All of this is especially true when training agents with Dark Souls as the environment. To alleviate this problem, we can essentially take two approaches: Make the game run faster, or run multiple instances at once and somehow share the experience.
Increasing the Game Speed#
The game is usually restricted to running in real time. This means that if our agent requires about 100 hours of playtime to converge to a satisfactory policy, it will literally take 100+ hours of real time to train. This is obviously not ideal. Fortunately, with a few tricks outlined here, we can increase the game speed by a factor of 2-3, depending on the available hardware. This cuts training times significantly, but ultimately does not scale well.
Running Multiple Instances#
The second approach is to run multiple instances of the game at once. This is a bit more involved,
since Steam does not allow us to run the same game multiple times at once. However, we can run the
game on several machines. soulsai is designed to facilitate this approach. It allows us to run
independent train clients on different machines, and a single server that aggregates the experience.
The communication between the clients and the server is handled by redis. Depending on the training
algorithm, the training supports asynchronous client updates, is resilient to client crashes, and recovers
from disconnects. The server can also be run on a different machine than the clients, allowing us to
completely isolate the sampling of experience from the training of neural networks.
Using this approach, we can improve the training speed by increasing the number of clients. The architecture
is also more flexible, since we can easily add or remove clients as needed, even during existing training runs.
Our training is also be more resilient to client crashes, since we can simply restart the crashed client.

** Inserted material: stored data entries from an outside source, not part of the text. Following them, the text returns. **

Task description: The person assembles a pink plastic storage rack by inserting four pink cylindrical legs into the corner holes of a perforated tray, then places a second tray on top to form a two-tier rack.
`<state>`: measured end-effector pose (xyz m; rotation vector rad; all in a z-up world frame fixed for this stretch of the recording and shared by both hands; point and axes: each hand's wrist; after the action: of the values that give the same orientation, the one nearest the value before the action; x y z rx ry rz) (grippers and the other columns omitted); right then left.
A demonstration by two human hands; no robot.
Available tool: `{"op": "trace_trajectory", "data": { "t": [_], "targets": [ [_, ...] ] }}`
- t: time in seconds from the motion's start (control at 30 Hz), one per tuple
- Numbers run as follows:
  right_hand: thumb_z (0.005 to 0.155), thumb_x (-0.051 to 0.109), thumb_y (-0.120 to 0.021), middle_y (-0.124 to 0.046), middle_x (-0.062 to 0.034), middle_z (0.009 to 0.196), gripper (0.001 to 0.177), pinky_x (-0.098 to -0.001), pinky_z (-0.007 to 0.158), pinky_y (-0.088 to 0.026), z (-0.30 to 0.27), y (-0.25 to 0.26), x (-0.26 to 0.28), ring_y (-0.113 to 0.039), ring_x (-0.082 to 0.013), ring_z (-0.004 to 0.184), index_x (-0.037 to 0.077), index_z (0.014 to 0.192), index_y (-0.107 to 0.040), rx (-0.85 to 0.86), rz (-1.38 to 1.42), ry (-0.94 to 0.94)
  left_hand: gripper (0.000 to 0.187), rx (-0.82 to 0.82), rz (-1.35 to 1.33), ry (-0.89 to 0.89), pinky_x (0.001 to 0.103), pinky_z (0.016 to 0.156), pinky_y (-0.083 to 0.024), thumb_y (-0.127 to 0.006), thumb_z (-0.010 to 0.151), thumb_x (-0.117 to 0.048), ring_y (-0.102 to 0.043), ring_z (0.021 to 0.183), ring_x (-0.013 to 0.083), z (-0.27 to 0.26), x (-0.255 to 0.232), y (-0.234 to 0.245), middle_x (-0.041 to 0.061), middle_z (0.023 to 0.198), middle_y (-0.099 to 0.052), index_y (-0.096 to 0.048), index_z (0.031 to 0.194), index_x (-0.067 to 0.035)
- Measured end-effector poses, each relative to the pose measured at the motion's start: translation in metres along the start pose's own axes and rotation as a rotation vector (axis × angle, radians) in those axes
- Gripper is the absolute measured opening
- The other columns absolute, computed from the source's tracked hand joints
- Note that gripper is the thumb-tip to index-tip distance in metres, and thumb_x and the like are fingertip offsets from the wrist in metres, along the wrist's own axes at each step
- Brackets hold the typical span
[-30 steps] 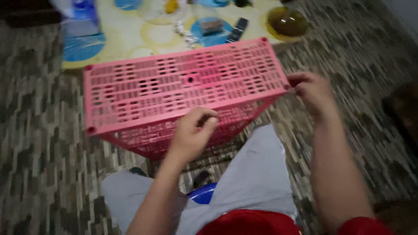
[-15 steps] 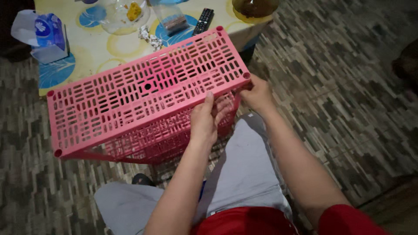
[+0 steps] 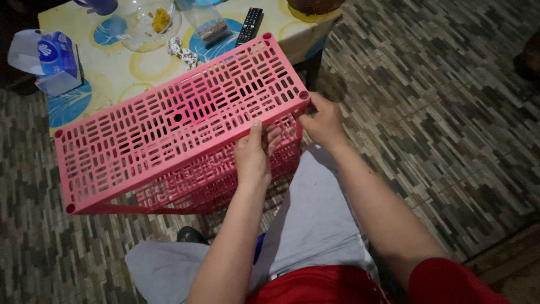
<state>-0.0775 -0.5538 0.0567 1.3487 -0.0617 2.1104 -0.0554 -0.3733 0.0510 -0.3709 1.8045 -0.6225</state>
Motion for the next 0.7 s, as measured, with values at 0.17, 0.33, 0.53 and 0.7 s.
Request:
{"op": "trace_trajectory", "data": {
  "t": [0.17, 0.33, 0.53, 0.7],
  "targets": [
    [0.087, 0.007, -0.076, -0.077, -0.0072, 0.102, 0.032, -0.0284, 0.083, -0.058, -0.001, 0.0, -0.002, -0.072, -0.0116, 0.092, 0.001, 0.118, -0.071, 0.002, 0.085, -0.024, 0.037, -0.006, 0.014, -0.018, 0.032, 0.075, -0.062, -0.059, 0.103, -0.03, -0.074, 0.087, 0.0211, -0.003, -0.002, -0.002, 0.015, 0.098, -0.074, -0.068, 0.106, 0.005],
    [0.087, 0.006, -0.075, -0.077, -0.0083, 0.104, 0.032, -0.0279, 0.085, -0.057, -0.004, 0.002, -0.014, -0.072, -0.0116, 0.096, 0.0, 0.118, -0.071, 0.037, 0.086, -0.077, 0.037, 0.007, 0.019, -0.015, 0.032, 0.076, -0.063, -0.059, 0.102, -0.03, -0.074, 0.086, 0.0212, -0.003, -0.003, -0.002, 0.015, 0.099, -0.075, -0.069, 0.108, 0.005],
    [0.088, 0.006, -0.062, -0.076, -0.0058, 0.109, 0.035, -0.0277, 0.084, -0.059, 0.021, 0.02, -0.047, -0.072, -0.0115, 0.095, 0.003, 0.122, -0.069, 0.098, 0.516, -0.229, 0.038, -0.009, 0.026, -0.026, 0.031, 0.071, -0.06, -0.062, 0.102, -0.033, -0.073, 0.084, 0.0203, -0.003, -0.002, -0.001, 0.013, 0.095, -0.074, -0.07, 0.104, 0.005],
    [0.1, 0.026, -0.061, -0.076, -0.006, 0.1, 0.028, -0.0268, 0.066, -0.054, 0.097, 0.02, -0.065, -0.07, -0.0126, 0.08, 0.004, 0.113, -0.073, 0.094, 0.504, -0.518, 0.041, -0.035, 0.026, -0.005, 0.03, 0.071, -0.061, -0.062, 0.101, -0.034, -0.073, 0.082, 0.0201, -0.001, 0.002, 0.0, 0.013, 0.094, -0.074, -0.069, 0.102, 0.006]
  ]
}}
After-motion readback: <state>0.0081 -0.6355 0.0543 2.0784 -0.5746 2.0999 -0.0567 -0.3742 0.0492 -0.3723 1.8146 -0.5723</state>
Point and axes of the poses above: each hand's wrist, its own z-axis towards the middle knuckle, its own y-axis out of the back of the hand, x = y × z
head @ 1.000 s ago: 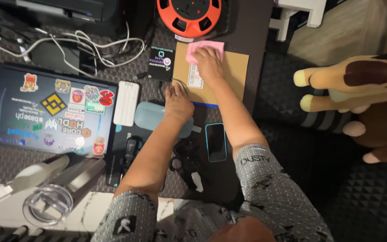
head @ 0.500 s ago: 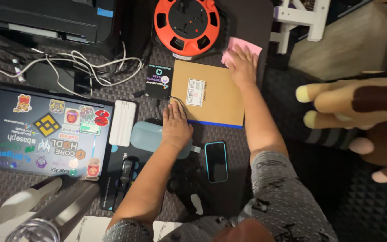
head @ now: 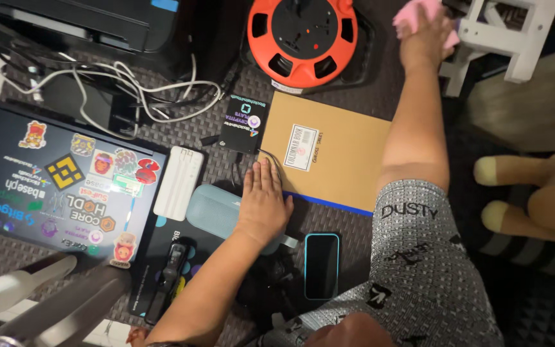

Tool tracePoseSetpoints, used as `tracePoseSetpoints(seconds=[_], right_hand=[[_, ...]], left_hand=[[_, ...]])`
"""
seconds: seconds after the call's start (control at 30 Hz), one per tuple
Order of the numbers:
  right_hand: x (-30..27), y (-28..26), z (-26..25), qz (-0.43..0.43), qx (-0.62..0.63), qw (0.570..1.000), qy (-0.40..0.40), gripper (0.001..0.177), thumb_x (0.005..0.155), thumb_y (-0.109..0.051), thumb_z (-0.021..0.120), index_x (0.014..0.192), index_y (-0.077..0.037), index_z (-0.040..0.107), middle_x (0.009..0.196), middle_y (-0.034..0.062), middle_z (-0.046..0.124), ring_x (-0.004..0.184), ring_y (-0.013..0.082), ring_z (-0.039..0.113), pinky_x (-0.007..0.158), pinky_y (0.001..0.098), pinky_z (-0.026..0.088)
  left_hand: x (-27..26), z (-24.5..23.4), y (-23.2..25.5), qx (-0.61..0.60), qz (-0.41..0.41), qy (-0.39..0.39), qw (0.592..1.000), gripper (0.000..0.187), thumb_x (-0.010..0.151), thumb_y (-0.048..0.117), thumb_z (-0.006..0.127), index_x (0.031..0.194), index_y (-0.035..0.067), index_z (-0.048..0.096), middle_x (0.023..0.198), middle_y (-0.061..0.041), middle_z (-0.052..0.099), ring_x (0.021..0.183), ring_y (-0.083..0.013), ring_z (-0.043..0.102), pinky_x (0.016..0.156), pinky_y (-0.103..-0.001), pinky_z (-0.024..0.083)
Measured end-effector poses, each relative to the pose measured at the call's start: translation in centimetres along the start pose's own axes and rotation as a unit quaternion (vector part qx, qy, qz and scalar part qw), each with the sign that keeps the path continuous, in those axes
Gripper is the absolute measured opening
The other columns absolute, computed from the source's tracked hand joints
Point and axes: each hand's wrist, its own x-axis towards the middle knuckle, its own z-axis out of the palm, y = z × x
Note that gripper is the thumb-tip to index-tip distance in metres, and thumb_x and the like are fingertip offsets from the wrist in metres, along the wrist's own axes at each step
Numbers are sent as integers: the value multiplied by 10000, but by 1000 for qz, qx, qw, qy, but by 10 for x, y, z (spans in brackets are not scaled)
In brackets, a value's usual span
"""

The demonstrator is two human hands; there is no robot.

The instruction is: The person wipes a desk surface and several items on it with a pink cloth, then sprays and wipes a black speaker and a massage chair. The person handles a phone, a power bank, and a mouse while cleaning.

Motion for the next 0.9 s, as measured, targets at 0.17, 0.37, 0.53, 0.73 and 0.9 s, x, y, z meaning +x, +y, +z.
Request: tracePoseSetpoints(seconds=[0.17,0.37,0.53,0.73,0.9], right_hand=[[1,51,29,-34,16,995,94,483,1031,-285,690,1485,-197,548,1607,181,360,1458,445,312,1187,494,318],[-156,104,-7,-151,125,974,111,476,994,-85,686,1460,-69,588,1513,251,507,1388,434,502,1162,459,409],[-270,98,-69,91,227,967,-66,421,1010,-201,638,1430,-183,634,1365,184,688,1205,418,643,1042,461,517],[-325,60,-48,-215,125,965,88,489,919,-54,681,1403,-111,637,1539,212,482,1444,468,446,1207,494,386],[-476,76,-75,-106,179,973,100,484,924,17,651,1400,-63,615,1555,237,468,1422,451,447,1172,467,397]], left_hand=[[5,0,-2,-12,-4,30,999,848,938,463,500,1507,-131,295,1593,-331,265,1489,-450,261,1217,-513,142],[3,-7,-5,5,-1,0,1000,840,936,434,501,1517,-139,301,1593,-330,289,1483,-436,286,1230,-526,119],[4,2,-9,5,4,6,1000,792,922,371,495,1514,-124,319,1598,-302,313,1490,-419,297,1230,-549,104],[10,10,-13,21,9,-8,1000,755,922,355,486,1514,-91,341,1608,-269,318,1482,-398,313,1196,-627,110],[13,-15,-18,-17,21,-52,998,696,954,393,453,1475,-62,376,1618,-227,307,1465,-361,326,1139,-726,134]])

This is
important for training on soulsgym environments, since stability is not guaranteed.
The limiting factor for this approach is either the number of clients we can run at once, or the update speed of the train server if the sample rate exceeds the threshold where the sample count required for an update is reached before the server was able to compute the previous update.
The soulsai package is designed to facilitate this approach, and enable members of the Dark Souls
community to jointly train agents on Dark Souls boss fights.